We avoid talking about the aftermath of the last death, just as we avoid looking directly into the eye of the sun, but we feel it in deep depths as we feel its warmth, in fact of the matter that it lurks behind us behind days and jumps over the hands of the hours towards us and cuts the rope of our durable life in a moment of omission from us.
I wonder if I am he king entrusted with the forcible seizure of our souls, prior news that it is not our first death but perhaps the last. We had come across several times and collided face to face on different roads but without a death certificate or an explicit corpse.
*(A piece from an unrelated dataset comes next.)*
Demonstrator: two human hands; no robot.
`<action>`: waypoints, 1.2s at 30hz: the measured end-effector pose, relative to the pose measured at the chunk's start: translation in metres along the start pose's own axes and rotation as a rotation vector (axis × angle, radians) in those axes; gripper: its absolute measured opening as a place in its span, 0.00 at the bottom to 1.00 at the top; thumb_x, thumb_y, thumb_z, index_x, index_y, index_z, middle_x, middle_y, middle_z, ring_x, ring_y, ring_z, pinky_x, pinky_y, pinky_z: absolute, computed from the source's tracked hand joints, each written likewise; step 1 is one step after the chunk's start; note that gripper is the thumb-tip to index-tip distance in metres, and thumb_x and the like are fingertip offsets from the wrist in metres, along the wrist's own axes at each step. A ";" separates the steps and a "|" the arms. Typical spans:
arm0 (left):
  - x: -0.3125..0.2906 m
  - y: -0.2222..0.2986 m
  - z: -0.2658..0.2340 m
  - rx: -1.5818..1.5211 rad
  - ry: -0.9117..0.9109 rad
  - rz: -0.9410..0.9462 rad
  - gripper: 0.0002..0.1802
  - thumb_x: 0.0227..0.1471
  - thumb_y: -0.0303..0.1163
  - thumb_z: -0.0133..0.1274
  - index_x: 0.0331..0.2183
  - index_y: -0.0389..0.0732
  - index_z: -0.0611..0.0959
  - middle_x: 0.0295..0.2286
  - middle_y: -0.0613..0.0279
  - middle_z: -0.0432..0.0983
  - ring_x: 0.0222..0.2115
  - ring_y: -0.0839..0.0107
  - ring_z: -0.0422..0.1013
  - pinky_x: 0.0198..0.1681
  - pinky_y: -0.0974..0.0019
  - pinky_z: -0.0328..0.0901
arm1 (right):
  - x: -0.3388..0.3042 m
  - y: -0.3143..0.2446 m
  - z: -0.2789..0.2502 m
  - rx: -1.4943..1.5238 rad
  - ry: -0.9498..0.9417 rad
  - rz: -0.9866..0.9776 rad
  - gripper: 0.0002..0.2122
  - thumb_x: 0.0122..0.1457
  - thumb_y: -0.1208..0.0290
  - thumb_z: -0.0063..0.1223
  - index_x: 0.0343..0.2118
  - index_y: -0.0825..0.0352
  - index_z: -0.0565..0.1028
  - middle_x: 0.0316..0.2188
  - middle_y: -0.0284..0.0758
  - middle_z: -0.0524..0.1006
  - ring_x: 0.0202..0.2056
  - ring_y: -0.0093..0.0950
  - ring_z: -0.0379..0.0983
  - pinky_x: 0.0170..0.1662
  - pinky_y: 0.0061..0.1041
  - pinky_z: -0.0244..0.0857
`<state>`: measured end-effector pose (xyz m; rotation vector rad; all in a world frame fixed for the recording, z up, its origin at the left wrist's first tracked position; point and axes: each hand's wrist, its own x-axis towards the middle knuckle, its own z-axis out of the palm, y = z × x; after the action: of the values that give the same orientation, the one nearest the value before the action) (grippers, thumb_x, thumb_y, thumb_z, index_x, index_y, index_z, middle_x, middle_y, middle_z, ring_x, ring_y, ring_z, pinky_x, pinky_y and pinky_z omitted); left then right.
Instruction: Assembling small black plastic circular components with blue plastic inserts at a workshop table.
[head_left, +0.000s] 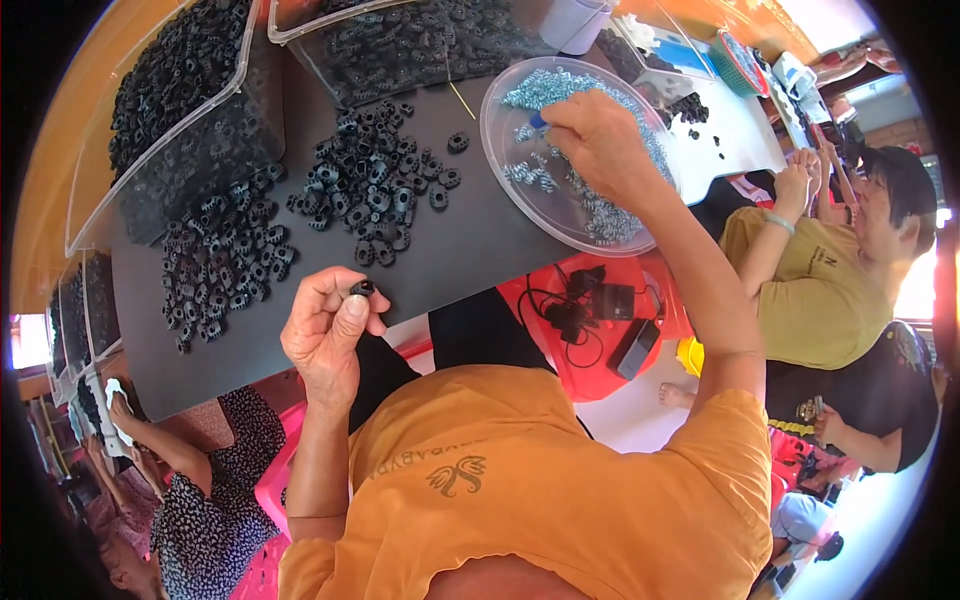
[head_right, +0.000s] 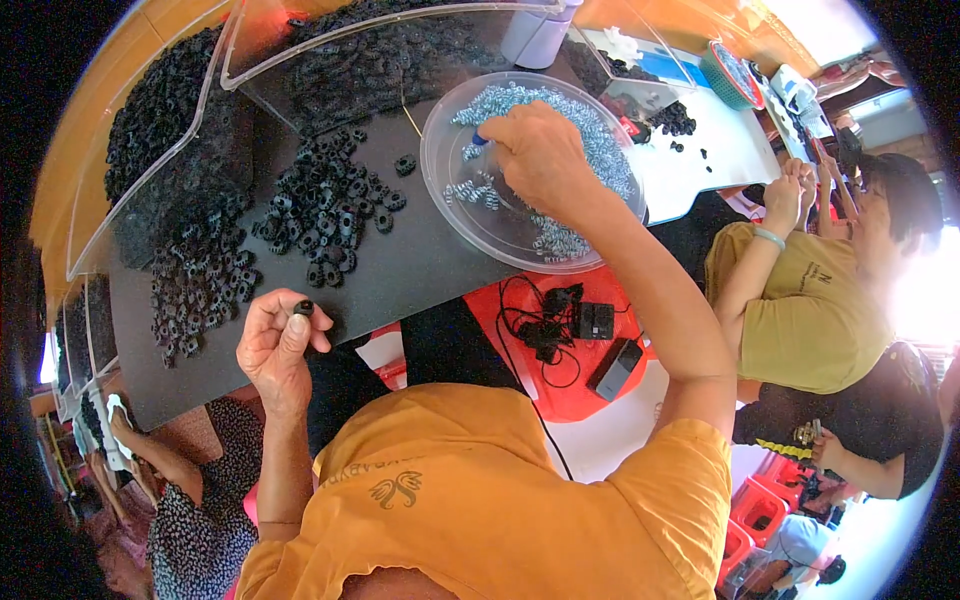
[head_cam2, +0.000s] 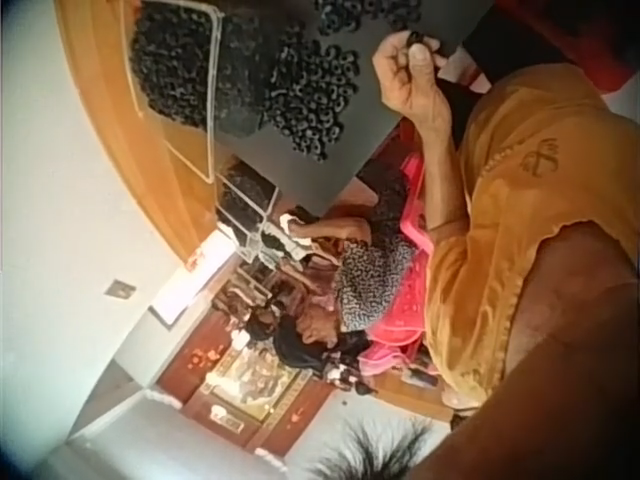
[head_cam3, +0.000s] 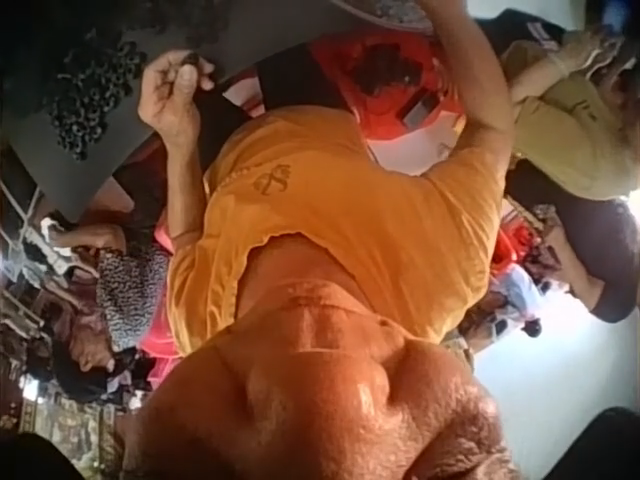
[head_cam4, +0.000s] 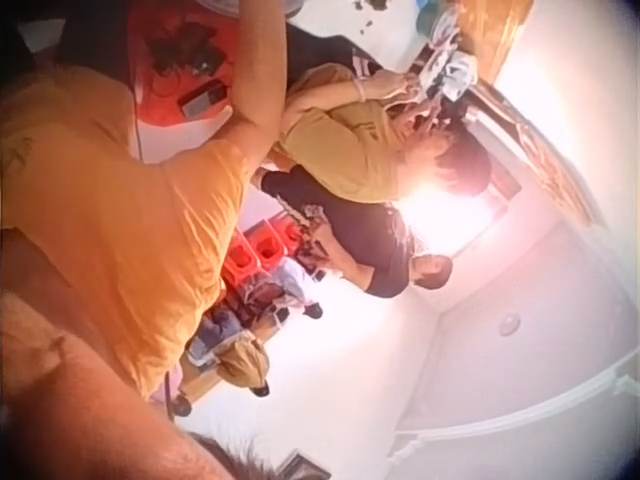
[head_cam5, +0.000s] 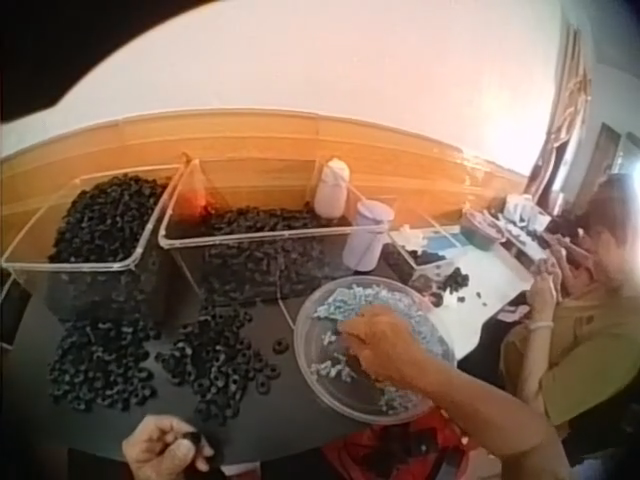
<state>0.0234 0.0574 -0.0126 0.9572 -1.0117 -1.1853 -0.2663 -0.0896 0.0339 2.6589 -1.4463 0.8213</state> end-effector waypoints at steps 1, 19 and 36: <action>0.000 0.000 0.000 0.002 0.001 0.001 0.13 0.52 0.28 0.53 0.37 0.31 0.72 0.25 0.55 0.74 0.21 0.75 0.68 0.22 0.77 0.64 | 0.003 0.002 0.006 0.002 0.001 -0.001 0.05 0.46 0.75 0.52 0.27 0.64 0.77 0.25 0.39 0.74 0.33 0.40 0.69 0.38 0.37 0.63; 0.001 0.006 0.001 -0.053 0.009 -0.034 0.10 0.53 0.25 0.50 0.37 0.30 0.73 0.27 0.54 0.75 0.20 0.77 0.67 0.26 0.76 0.64 | -0.004 -0.038 -0.010 0.342 -0.054 0.193 0.08 0.47 0.74 0.55 0.31 0.69 0.72 0.23 0.40 0.72 0.26 0.34 0.70 0.32 0.30 0.64; -0.006 0.005 0.001 -0.187 0.009 -0.078 0.09 0.53 0.25 0.52 0.37 0.32 0.75 0.24 0.61 0.76 0.19 0.81 0.68 0.24 0.79 0.64 | -0.007 -0.158 0.022 0.709 -0.203 -0.059 0.05 0.47 0.81 0.55 0.29 0.69 0.74 0.22 0.34 0.71 0.27 0.29 0.67 0.31 0.24 0.62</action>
<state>0.0232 0.0643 -0.0079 0.8594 -0.8456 -1.3148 -0.1361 0.0014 0.0495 3.3543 -1.2724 1.2923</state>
I wonder after we leave this earth with fear and haste, will the angels carry us on a soft cloud, or will we fly with wings of light to our true sanctuary, or will we rise according to our deeds! How would our last words be? In what form would we pronounce them shivering or warm? What is the last work we do? And what is the end date of this game that we go through every year and we do not feel? To what extent will our wide eyes hang, then how will the smell of the last dawn smell? Does time have a rotten smell if it is about to end?
In any way, the curtain itself will fall on this sarcastic play? What idea came to our minds as soon as the features of the conclusion became clear? How did we face the fact that the story puts its final touches? Will we applaud completely satisfied with what we spent, did we get our approval? Was it the way we intended for it or was its path forcibly diverted to the ramp on which we hung signboards?
Then life is nothing but a long farewell. My faith is sober in the idea of leaving and how we are created to voluntarily march towards our death, rather we are dead, so did we pass through it better!
Shall we leave with a calm and relaxed conscience, or are we human by nature? We covet more. We ask for a delay, perhaps an hour or two, a day or a month-to give our shadows the right to withdraw, and see in the mirrors how we were one day, then to taste the bitterness of tears and suffocate them, to seize the opportunity to show love as we love and we fill in the gap of emptiness with alternatives that ease our departure from the plant that we used to water it, perhaps the neighborhood cat that loved us will be distressed from a place empty of us or a book that we did not complete reading will age awaiting us from the strangeness of the room that has lived with us for many nights and witnessed our conflicts, maturity and our transformations.
What about the childhood friend you promised to meet? It dispels the desolation of the separation. Will I hit him in the death of a greater parting? Then what about the promises that have been made about the plans that have not been fulfilled yet? And remain stuck in the middle and the dreams that have not been fulfilled?